Przypomnijmy: adwokat sędziego Juszczyszyna prof. Michał Romanowski poinformował w piątek o postanowieniu Sądu Rejonowego w Bydgoszczy, że zawieszonego ponad rok temu sędziego Pawła Juszczyszyna należy dopuścić "do wykonywania wszystkich praw i obowiązków służbowych przysługujących z tytułu pełnienia urzędu na stanowisku sędziego Sądu Rejonowego w Olsztynie". Postanowienie jest skuteczne z chwilą wydania. To oznacza, że można złożyć na nie zażalenie, ale to nie wstrzymuje jego wykonania - mówił portalowi TVN24 prof. Romanowski.

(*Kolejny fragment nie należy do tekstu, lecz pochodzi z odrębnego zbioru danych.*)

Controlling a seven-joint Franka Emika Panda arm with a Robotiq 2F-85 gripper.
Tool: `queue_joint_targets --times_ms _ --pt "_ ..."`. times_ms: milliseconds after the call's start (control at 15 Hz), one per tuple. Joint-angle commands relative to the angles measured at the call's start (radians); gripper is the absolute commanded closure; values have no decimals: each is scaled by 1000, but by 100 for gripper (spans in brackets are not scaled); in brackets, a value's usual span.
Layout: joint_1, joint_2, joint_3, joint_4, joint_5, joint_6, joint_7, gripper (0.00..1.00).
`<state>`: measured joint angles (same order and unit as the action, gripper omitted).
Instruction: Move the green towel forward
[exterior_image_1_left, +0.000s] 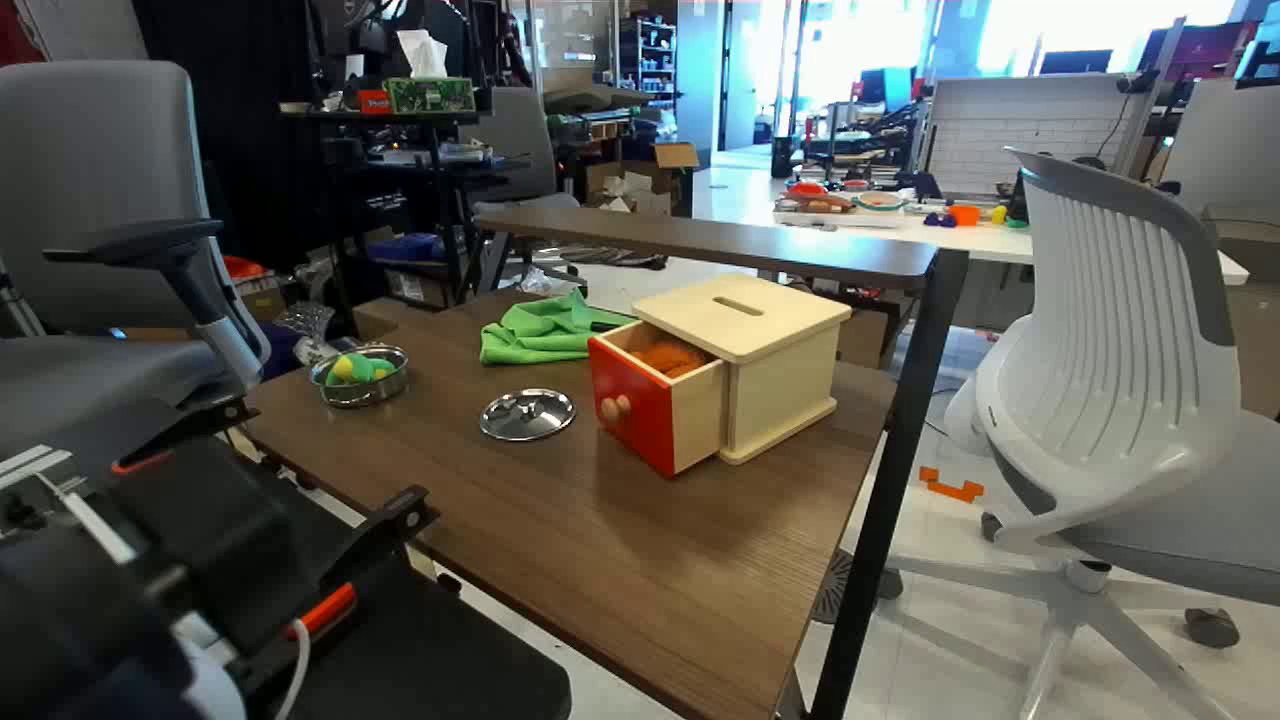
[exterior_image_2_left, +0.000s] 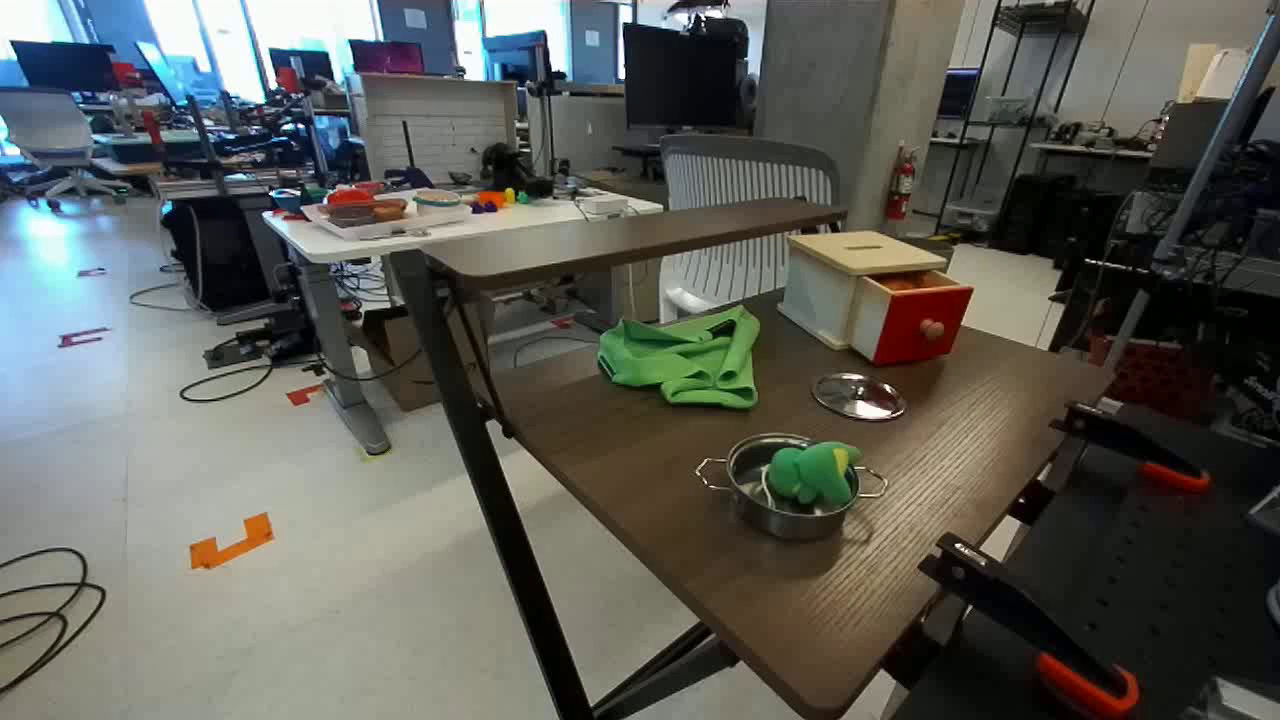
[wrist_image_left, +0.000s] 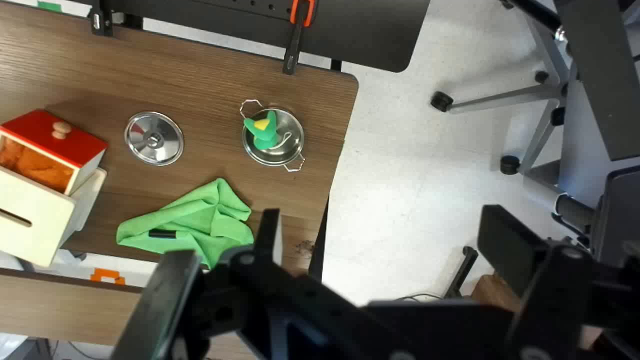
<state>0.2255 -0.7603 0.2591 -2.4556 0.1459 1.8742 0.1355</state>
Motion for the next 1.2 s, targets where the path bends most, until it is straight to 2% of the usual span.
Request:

Portal cytował także prezesa Sądu Rejonowego w Olsztynie i członka KRS Macieja Nawackiego, który stwierdził powiedział, że nie dopuści sędziego Juszczyszyna do orzekania, gdyż kwestie ustrojowe, takie jak dopuszczenie do orzekania sędziego, nie podlegają zabezpieczeniu cywilnemu.
- Stoję więc na stanowisku, że nie mogę dopuścić pana sędziego do orzekania. Pan sędzia Juszczyszyn nie będzie w poniedziałek sądził, nie będzie miał przydziału spraw i nie będzie wykonywał obowiązków - zapowiedział Nawacki.
Sam sędzia Paweł Juszczyszyn w rozmowie z "Gazetą Olsztyńską" nie krył radości z decyzji bydgoskiego sądu i zapowiedział, że w poniedziałek rano stawi się w sądzie gotów do pracy. Tego dnia do Sądu Rejonowego w Olsztynie powinno już dotrzeć pismo z Bydgoszczy z orzeczeniem przywracającym go do orzekania.
Sędzia Paweł Juszczyszyn spodziewa się, że prezes sędzia Maciej Nawacki złoży zażalenie w imieniu Sądu Rejonowego w Olsztynie, ale jego zdaniem to nie może wstrzymywać wykonania postanowienia.